■ Work to complete
Below are entries; copy exactly the lines from the one with "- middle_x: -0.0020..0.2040" through the one with "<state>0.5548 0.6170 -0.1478", both included, and leave out the rest.

_ _ _ _

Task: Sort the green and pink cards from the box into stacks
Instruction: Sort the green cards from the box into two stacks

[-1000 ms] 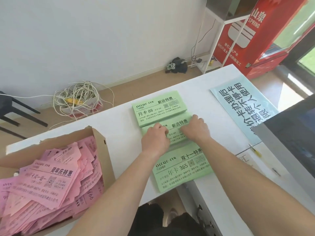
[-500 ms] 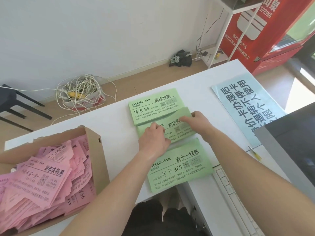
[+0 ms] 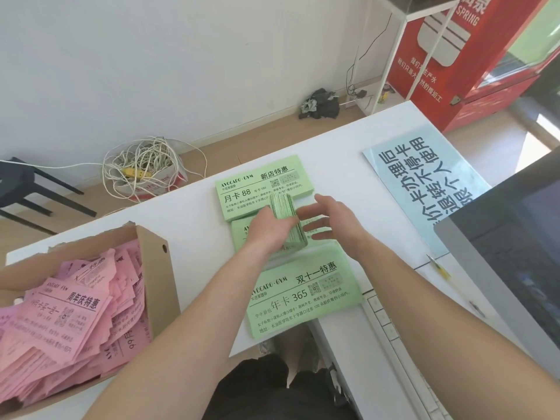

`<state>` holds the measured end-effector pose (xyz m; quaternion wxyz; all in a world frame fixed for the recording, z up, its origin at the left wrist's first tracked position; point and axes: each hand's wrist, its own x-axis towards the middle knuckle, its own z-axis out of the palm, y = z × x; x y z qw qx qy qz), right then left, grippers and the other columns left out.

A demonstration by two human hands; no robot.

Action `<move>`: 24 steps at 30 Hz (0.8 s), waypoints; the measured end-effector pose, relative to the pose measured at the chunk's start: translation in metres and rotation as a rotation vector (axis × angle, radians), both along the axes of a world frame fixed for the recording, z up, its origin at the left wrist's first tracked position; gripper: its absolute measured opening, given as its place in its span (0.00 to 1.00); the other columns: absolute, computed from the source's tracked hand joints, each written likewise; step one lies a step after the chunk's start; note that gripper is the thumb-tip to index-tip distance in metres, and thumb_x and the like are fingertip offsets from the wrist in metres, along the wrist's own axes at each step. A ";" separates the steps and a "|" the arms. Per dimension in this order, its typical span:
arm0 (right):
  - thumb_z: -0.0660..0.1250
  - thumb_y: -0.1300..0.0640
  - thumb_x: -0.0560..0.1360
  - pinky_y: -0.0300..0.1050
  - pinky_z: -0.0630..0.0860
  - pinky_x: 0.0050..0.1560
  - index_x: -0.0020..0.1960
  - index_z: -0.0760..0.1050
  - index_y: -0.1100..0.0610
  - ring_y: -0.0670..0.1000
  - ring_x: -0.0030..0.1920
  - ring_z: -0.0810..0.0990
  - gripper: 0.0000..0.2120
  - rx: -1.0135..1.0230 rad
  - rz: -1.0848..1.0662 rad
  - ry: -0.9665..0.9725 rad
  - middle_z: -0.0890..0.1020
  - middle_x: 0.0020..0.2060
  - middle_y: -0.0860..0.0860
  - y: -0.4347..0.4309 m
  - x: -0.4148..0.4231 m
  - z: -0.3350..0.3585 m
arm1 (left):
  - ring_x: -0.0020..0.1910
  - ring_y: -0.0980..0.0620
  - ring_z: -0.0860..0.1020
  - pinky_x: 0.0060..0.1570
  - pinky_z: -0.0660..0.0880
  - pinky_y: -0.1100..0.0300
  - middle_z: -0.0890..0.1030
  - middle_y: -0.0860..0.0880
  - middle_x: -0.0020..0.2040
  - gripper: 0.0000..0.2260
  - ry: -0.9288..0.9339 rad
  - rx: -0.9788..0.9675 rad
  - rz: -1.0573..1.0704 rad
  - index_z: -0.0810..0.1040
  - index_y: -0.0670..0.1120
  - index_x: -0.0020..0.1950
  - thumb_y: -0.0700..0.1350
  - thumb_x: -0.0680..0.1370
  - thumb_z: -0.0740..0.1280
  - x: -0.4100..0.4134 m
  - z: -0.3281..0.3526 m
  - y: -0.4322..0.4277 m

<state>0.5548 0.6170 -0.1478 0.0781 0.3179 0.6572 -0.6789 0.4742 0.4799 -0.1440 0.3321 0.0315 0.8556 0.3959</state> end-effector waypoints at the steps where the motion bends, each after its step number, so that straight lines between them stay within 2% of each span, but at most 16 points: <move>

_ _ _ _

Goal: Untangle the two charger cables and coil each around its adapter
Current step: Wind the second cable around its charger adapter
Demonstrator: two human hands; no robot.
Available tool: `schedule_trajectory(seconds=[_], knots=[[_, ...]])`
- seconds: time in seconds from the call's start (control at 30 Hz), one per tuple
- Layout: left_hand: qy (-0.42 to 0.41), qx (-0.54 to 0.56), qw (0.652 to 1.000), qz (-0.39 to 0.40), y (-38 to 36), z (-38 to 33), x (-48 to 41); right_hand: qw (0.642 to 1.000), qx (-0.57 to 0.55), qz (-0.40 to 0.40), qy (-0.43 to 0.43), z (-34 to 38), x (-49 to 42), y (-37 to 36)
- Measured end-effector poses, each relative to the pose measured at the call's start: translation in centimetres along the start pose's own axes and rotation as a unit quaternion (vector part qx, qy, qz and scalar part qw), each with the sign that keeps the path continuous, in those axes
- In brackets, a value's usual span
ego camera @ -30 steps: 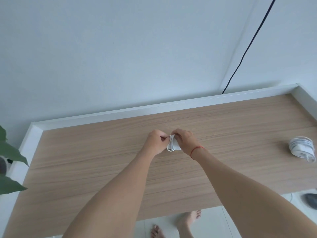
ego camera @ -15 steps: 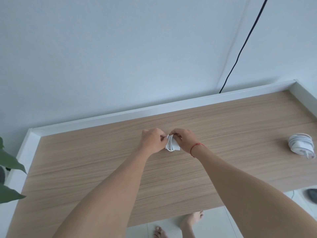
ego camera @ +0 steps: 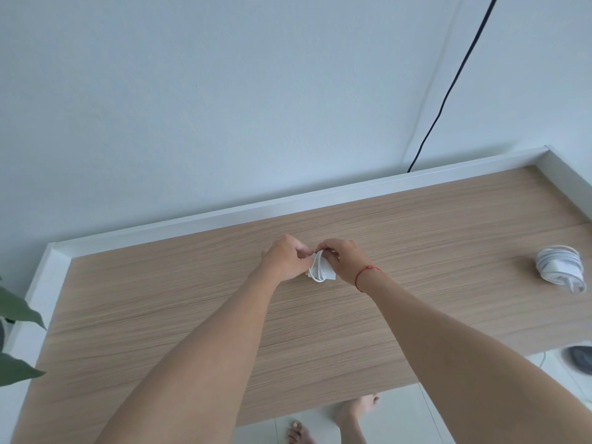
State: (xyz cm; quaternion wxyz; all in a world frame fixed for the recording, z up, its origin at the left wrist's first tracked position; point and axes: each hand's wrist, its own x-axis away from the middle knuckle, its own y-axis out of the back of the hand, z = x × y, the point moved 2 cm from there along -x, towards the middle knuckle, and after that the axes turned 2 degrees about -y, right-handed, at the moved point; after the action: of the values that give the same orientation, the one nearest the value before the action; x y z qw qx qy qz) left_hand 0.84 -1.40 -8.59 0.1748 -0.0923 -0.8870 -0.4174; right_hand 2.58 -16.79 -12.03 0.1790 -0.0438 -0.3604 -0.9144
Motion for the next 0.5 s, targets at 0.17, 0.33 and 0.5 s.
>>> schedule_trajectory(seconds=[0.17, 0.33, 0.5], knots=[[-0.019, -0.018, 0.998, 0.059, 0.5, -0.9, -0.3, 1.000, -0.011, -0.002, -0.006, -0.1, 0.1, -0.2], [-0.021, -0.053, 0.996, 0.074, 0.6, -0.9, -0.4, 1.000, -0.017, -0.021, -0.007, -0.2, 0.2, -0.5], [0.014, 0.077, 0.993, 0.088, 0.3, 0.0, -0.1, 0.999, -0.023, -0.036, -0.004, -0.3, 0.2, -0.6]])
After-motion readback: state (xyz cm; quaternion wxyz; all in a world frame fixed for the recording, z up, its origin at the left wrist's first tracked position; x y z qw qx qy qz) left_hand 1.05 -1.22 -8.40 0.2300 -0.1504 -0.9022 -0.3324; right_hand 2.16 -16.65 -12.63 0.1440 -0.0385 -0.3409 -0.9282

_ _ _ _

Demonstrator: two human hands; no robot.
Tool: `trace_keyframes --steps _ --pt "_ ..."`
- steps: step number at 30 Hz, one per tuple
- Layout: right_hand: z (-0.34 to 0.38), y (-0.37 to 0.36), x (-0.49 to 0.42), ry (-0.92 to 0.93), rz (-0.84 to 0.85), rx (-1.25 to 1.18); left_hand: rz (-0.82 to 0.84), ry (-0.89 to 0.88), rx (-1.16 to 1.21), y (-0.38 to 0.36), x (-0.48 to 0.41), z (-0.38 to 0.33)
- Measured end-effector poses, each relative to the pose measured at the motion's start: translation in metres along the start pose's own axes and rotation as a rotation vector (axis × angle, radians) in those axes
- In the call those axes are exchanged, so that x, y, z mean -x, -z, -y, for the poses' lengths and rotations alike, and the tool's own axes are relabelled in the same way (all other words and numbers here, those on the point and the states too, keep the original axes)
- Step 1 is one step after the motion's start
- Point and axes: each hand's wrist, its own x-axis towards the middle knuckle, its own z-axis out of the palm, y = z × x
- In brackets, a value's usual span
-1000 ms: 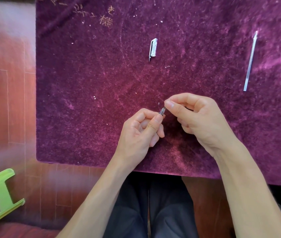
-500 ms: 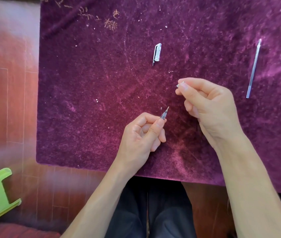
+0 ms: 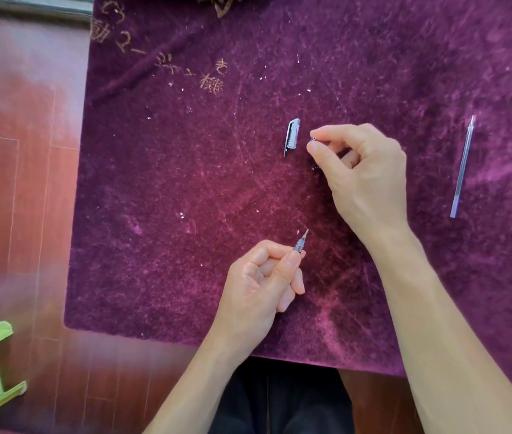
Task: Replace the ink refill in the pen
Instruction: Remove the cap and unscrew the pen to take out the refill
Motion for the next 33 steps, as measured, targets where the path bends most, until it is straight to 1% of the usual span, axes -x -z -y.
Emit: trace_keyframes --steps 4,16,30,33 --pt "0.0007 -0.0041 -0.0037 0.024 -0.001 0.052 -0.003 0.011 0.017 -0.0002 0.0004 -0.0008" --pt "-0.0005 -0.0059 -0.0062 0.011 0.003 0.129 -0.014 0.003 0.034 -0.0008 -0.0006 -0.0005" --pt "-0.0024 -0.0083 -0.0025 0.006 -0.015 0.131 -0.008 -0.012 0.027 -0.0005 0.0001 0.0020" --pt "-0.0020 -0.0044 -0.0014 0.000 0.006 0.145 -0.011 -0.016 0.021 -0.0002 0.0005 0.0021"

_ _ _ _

■ Response area
  - middle_x: -0.0020..0.2040
  - gripper: 0.0000..0.2260
  - ry: -0.9288..0.9339 rad
  - rx: -0.9788..0.9675 rad
  - rz: -1.0573..1.0704 rad
  - index_z: -0.0810..0.1040
  - index_y: -0.0670..0.1120
  - index_x: -0.0020..0.1950
  - thumb_y: -0.0700..0.1350
  - thumb_x: -0.0680..0.1370
  - thumb_z: -0.0740..0.1280
  - x: -0.4100..0.4134 m
  - z: -0.3281..0.3526 m
  - y: -0.4322..0.4277 m

<state>0.5548 0.6170 -0.1478 0.0781 0.3179 0.6572 -0.6789 0.4742 0.4799 -0.1440 0.3321 0.0315 0.8556 0.3959</state> end-effector waypoints at the steps where the motion bends, each after its step number, so that straight lines between them stay within 2% of each span, but at most 16 points: <move>

The answer is now complete.